Brandon Woo

Brandon Woo

Assistant Professor

he/him/his

Research Area

Developmental and Evolutionary Psychology

Biography

Brandon Woo received his BSc from the University of British Columbia and funded by the Social Sciences and Humanities Research Council and by a Knox Memorial Fellowship. Brandon is currently a postdoctoral fellow at Harvard, and he will be joining the faculty at UCSB in July 2024. Brandon is committed to improving transparency and inclusion in science, and he currently serves on the Diversity, Inclusion, and Belonging committee in Harvard's psychology department.

Research

Human beings are one of the most social and cooperative species on Earth. My research program asks how humans come to understand others' actions and minds, particularly in social contexts. Through studies of infants and toddlers, my lab aims to reveal our early-emerging knowledge of other people and to characterize the developmental foundations of human learning, cooperation, and social life more broadly. Current interests include (i) infants', children's, and adults' understanding of the mental states of individuals engaged in social actions and (ii) infants' and children's understanding of the mental states of individuals within their social networks. The overarching goal here is to provide a more comprehensive understanding of early mental state reasoning.

Selected Publications

Woo, B. M., & Spelke, E. S. (2023). Toddlers’ social evaluations of agents who act on false beliefs. *Developmental Science*.
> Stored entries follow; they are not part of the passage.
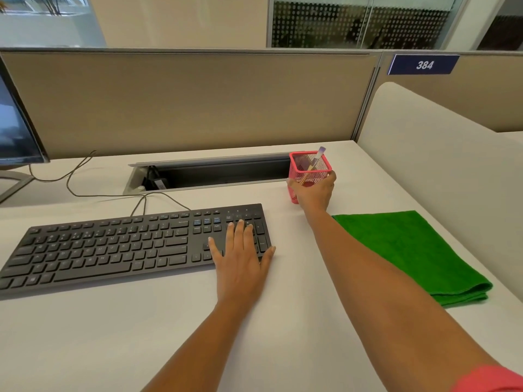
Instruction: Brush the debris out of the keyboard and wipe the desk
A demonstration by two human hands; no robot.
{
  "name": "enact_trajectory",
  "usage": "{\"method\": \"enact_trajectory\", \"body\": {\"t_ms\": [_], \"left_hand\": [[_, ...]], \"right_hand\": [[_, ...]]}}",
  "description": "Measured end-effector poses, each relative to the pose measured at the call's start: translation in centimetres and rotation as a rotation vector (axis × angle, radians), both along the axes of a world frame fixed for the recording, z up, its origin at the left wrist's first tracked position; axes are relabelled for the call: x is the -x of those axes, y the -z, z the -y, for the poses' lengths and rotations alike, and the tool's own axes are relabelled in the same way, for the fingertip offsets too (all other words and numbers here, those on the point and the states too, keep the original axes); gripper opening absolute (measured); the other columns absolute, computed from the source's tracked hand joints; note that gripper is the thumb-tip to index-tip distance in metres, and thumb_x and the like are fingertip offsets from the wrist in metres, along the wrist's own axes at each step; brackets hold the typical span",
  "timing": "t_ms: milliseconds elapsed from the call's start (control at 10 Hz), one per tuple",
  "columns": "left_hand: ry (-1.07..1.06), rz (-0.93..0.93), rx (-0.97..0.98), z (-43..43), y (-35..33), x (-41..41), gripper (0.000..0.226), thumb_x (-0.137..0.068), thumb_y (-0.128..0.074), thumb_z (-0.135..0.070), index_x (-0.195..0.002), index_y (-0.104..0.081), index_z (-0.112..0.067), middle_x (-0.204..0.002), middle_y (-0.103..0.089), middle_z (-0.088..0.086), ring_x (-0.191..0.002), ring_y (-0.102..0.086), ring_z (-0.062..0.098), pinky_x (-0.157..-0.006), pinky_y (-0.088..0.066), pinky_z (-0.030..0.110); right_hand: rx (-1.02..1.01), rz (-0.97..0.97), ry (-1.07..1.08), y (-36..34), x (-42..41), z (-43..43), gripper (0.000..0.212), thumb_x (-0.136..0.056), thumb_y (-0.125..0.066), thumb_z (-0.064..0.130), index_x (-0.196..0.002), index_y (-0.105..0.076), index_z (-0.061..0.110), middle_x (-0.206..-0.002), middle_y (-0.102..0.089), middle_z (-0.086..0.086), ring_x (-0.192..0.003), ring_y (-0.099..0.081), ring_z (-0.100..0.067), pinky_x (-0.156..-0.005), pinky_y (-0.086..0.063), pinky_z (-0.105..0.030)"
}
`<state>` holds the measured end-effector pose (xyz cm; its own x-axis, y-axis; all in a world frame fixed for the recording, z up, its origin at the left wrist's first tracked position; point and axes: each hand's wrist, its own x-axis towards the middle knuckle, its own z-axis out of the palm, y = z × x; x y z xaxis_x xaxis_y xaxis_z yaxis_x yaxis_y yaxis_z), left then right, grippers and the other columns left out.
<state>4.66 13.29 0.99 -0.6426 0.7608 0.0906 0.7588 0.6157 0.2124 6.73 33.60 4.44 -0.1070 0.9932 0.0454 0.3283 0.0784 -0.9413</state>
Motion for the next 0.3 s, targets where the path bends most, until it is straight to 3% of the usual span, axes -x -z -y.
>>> {"method": "enact_trajectory", "body": {"t_ms": [100, 200, 300], "left_hand": [[-0.004, 0.007, -0.009, 0.0, -0.2, 0.0, 0.072, -0.093, -0.012, -0.06, -0.152, -0.009, -0.018, -0.16, -0.003, -0.001, -0.147, 0.004, 0.017, -0.114, 0.008, 0.051], [0.002, 0.02, -0.03, 0.2, -0.2, -0.2, 0.069, -0.096, -0.017, -0.058, -0.151, -0.01, -0.018, -0.16, -0.004, 0.0, -0.147, 0.004, 0.017, -0.114, 0.009, 0.051], [-0.002, 0.032, -0.068, 0.4, -0.5, -0.1, 0.066, -0.097, -0.02, -0.056, -0.151, -0.013, -0.018, -0.16, -0.004, 0.0, -0.147, 0.004, 0.017, -0.114, 0.01, 0.051]], "right_hand": [[-0.002, -0.012, 0.007, 0.2, -0.4, 0.8, 0.101, -0.071, -0.079, 0.036, -0.145, -0.015, 0.013, -0.144, -0.031, -0.011, -0.133, -0.036, -0.025, -0.107, -0.038, -0.038], [-0.005, -0.015, 0.032, 0.6, -1.0, 2.1, 0.101, -0.071, -0.077, 0.042, -0.146, -0.015, 0.013, -0.148, -0.027, -0.012, -0.135, -0.033, -0.028, -0.109, -0.037, -0.043], [-0.088, 0.04, 0.037, 1.0, -2.1, 5.0, 0.089, -0.079, -0.07, 0.04, -0.145, -0.019, 0.01, -0.148, -0.029, -0.012, -0.136, -0.032, -0.028, -0.111, -0.035, -0.044]]}}
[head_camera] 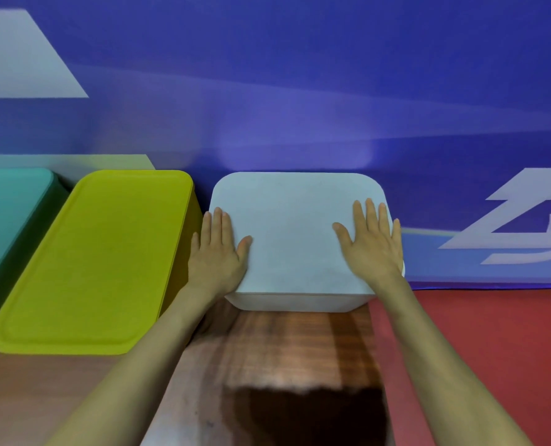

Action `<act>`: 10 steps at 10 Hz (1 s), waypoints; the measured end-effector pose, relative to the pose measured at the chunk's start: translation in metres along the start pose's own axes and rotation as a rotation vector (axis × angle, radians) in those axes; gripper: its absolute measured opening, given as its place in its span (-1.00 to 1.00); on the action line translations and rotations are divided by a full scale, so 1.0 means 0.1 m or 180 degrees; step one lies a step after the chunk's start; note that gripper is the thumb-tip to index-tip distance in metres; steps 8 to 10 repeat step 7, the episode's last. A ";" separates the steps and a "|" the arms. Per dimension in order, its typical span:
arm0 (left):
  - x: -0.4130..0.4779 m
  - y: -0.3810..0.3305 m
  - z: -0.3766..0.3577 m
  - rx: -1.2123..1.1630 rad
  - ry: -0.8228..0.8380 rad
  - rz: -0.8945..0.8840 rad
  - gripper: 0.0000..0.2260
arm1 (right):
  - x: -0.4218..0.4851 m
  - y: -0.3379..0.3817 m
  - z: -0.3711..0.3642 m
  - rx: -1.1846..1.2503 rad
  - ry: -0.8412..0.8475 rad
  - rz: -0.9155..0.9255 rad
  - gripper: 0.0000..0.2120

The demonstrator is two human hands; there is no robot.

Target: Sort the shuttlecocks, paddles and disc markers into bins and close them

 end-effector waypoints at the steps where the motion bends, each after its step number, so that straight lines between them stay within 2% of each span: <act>1: -0.06 0.02 0.00 -0.0098 0.0081 0.0000 -0.38 | -0.04 0.00 0.00 0.0000 0.0018 0.0013 -0.34; 5: -0.20 0.01 0.07 -0.0069 0.0072 0.0015 -0.39 | -0.18 0.04 0.07 0.0141 0.0231 -0.0062 -0.36; 6: -0.25 -0.01 0.19 0.0092 0.0105 -0.0080 -0.46 | -0.20 0.13 0.18 0.0135 0.0389 -0.0132 -0.41; 7: -0.28 0.02 0.40 0.0170 0.0182 -0.0413 -0.61 | -0.24 0.46 0.32 0.0157 0.0488 0.0329 -0.49; 10: -0.28 0.02 0.40 0.0170 0.0182 -0.0413 -0.61 | -0.24 0.46 0.32 0.0157 0.0488 0.0329 -0.49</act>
Point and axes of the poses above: each hand's wrist, its own x-axis towards the middle knuckle, its own z-axis out of the back of the hand, y = z × x, the point moved 5 cm from there along x, towards the middle knuckle, and after that the axes turned 14 degrees about x, right-handed, at the moved point
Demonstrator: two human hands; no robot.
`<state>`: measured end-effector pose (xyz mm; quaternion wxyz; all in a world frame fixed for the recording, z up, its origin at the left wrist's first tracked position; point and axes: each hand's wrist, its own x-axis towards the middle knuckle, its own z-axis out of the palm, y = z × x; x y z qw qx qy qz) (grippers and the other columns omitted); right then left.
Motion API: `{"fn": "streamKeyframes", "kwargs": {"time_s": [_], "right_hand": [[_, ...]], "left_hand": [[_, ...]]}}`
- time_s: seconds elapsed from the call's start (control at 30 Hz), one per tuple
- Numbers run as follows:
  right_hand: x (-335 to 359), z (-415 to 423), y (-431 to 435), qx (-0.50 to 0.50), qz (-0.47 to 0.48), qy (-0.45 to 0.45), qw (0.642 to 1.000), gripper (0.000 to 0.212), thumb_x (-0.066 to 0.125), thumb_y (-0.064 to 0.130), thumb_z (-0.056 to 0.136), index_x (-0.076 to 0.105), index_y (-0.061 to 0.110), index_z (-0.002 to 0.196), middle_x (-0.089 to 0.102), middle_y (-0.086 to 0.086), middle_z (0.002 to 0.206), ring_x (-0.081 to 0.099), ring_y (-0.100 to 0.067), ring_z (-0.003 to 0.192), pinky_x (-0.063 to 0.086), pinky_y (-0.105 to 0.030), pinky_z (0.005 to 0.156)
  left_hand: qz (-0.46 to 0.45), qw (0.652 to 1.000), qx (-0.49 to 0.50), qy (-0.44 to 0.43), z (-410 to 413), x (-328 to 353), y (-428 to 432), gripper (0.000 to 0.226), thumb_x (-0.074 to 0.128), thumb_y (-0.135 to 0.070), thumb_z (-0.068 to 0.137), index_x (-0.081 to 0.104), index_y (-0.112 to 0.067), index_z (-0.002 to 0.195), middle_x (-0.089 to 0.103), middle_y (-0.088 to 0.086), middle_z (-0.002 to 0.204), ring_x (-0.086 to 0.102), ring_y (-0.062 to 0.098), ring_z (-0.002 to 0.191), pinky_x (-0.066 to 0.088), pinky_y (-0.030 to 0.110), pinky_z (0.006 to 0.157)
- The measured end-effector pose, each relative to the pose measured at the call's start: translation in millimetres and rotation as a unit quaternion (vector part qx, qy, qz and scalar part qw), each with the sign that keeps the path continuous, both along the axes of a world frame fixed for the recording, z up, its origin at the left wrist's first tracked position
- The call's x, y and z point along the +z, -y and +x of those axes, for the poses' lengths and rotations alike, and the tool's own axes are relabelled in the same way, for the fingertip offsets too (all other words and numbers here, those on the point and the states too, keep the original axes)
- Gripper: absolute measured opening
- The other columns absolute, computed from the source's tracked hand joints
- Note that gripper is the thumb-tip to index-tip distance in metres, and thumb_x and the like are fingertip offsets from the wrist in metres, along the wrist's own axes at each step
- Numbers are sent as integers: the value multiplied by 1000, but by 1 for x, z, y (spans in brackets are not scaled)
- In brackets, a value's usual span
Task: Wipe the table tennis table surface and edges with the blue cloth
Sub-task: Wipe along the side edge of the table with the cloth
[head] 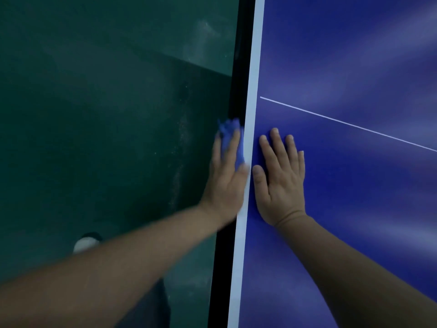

Woo, B. M., & Spelke, E. S. (2023). Infants and toddlers leverage their understanding of action goals to evaluate agents who help others. *Child Development*.

Woo, B. M., Tan, E., Yuen, F. L., & Hamlin, J. K. (2023). Socially evaluative contexts facilitate mentalizing. *Trends in Cognitive Sciences*, *27*, 17-29.

Woo, B. M., Tan, E., & Hamlin, J. K. (2022). Human morality is based on an early-emergy moral core. *Annual Review of Developmental Psychology*, *4*, 41-61.

Thomas, A. J., Woo, B. M., Nettle, D., Spelke, E. S., & Saxe, R. (2022). Early concepts of intimacy: young humans use saliva sharing to infer close relationships. *Science*, *375*, 311-315.

Woo, B. M., Steckler, C. M., Le, D. T., & Hamlin, J. K. (2017). Social evaluation of intentional, truly accidental, and negligently accidental helpers and harmers by 10-month-old infants. *Cognition*, *168*, 154-163.